Abstract

This is an excellent book for clinicians treating people with schizophrenia; it combines a great deal of schizophrenia research findings with practical clinical management strategies. In so doing, the book is quite unusual, as in most books on the same subject there is a distinction between the ‘how to’ manuals (clinical management) and the ‘what causes’ tomes (research updates).
The book begins predictably with homage to Kraepelin and the usual epidemiological statistics (‘schizophrenia worldwide is about 1%’), but the reader is then given interesting and digestible information on the genetics, neuroanatomy, neurodevelopmental, neurochemistry and neurophysiological theories of aetiology of schizophrenia. This is a good current summary for registrars approaching exams. Chapter 3 presents an overall treatment philosophy, which emphasizes an integrated biopsychosocial approach.
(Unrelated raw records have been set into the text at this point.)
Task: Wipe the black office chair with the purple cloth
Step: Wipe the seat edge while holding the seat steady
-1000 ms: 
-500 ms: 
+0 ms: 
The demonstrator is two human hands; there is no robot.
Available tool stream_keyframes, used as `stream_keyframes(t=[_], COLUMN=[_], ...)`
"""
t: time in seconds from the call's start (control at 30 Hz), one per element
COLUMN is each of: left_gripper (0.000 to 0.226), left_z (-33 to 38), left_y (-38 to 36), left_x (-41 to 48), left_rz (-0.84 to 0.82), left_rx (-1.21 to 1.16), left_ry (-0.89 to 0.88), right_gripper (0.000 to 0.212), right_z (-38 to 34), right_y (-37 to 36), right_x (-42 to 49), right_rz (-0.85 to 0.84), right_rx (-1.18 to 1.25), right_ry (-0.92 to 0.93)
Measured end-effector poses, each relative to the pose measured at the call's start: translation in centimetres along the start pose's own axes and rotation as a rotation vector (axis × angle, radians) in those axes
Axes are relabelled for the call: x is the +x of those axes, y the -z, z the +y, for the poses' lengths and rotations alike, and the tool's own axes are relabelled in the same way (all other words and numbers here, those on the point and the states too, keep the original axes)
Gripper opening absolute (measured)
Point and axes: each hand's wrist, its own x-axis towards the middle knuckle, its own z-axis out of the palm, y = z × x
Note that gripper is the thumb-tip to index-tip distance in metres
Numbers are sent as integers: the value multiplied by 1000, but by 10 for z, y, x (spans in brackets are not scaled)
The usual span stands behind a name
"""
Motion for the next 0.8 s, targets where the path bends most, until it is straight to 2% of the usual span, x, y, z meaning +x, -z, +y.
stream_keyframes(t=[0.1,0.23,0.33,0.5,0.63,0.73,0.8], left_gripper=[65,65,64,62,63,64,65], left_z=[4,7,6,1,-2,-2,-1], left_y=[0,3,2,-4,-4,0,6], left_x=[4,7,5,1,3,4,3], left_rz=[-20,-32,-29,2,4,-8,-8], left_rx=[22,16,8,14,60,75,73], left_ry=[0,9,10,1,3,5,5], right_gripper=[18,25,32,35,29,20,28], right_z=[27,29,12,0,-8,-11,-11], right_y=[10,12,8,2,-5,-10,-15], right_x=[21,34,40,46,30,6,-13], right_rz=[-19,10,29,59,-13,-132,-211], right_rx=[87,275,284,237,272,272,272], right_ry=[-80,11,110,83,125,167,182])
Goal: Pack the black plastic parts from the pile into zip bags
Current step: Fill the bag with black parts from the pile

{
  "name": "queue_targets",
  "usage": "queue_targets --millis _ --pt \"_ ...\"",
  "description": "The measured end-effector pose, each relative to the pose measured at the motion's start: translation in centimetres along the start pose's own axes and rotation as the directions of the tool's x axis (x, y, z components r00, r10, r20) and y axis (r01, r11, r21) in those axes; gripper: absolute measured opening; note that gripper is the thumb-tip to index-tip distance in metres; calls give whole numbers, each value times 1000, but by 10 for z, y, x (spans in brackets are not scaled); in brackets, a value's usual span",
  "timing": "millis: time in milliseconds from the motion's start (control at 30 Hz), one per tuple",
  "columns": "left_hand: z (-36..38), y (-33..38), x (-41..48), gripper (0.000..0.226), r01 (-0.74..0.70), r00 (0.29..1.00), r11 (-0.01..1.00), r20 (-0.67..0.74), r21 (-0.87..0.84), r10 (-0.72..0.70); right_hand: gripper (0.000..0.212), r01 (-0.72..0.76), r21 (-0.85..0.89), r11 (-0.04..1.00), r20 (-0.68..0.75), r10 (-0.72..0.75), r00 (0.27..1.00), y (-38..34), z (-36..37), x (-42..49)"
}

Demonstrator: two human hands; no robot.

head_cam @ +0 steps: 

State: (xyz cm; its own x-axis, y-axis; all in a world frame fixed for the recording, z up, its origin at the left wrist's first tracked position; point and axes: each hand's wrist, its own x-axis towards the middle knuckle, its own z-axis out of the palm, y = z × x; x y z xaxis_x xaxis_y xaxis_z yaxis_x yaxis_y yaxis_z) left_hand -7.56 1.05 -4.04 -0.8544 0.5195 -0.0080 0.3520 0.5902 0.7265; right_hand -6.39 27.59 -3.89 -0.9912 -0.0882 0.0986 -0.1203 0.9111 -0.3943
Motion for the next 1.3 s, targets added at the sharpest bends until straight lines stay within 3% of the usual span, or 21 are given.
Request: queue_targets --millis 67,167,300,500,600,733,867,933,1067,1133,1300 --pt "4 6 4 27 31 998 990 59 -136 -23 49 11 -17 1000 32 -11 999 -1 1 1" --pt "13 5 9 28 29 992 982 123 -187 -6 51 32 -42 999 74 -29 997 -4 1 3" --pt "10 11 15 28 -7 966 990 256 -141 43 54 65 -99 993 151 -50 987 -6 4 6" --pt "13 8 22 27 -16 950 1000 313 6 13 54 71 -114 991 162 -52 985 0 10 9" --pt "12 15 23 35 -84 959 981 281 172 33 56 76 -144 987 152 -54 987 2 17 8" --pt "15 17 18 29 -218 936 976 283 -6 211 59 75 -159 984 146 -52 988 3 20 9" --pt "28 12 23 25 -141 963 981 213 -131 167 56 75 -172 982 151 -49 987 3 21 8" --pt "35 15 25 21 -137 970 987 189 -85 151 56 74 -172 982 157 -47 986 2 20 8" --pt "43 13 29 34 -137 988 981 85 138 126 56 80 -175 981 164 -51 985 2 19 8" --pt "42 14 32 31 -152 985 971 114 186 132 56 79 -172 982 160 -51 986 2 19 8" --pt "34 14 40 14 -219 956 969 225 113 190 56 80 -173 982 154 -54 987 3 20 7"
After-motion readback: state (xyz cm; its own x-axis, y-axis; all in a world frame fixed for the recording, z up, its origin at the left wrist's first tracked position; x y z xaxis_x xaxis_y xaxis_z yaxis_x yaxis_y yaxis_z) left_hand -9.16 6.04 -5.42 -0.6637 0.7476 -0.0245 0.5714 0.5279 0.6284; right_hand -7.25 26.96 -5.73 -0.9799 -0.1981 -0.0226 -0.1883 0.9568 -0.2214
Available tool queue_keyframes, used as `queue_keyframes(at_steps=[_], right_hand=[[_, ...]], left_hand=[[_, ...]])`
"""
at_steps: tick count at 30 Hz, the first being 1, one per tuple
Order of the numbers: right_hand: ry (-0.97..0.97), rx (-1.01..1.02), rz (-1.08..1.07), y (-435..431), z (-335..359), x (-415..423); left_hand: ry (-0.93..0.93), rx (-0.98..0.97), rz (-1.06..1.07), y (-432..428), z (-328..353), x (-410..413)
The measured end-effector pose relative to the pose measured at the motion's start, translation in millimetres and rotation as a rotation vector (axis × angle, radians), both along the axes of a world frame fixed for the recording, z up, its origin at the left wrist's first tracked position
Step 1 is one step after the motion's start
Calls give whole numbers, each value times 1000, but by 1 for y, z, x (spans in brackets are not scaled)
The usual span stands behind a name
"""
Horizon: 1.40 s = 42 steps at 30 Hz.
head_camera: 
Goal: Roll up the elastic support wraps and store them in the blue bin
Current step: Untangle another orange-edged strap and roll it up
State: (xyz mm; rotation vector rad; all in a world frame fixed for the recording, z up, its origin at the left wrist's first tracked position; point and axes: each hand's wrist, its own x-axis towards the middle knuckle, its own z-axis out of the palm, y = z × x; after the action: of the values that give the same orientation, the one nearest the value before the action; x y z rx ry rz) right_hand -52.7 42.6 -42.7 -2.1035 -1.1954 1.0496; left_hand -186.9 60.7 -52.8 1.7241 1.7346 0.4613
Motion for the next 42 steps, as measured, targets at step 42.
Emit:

Case vignettes are used frequently and well to illustrate points. The selection of an antipsychotic is particularly well handled, which is very important in the current situation of many new and competing antipsychotic drugs being available. Each antipsychotic is described impartially in terms of its side-effect profile, efficacy and brief history.
Section two of the book deals with treating and managing the phases of schizophrenia. There are excellent sections about managing the acute phase, the stable phase and rehabilitation. The only part of this book that seemed a bit weak was the lack of ‘state-of-the-art’ information on the specific assessment and management of patients with coexisting substance abuse plus schizophrenia. This common clinical problem was only briefly addressed and deserves much more attention.
Overall, this is a good reference book for clinicians, research and postgraduate students working with patients with schizophrenia.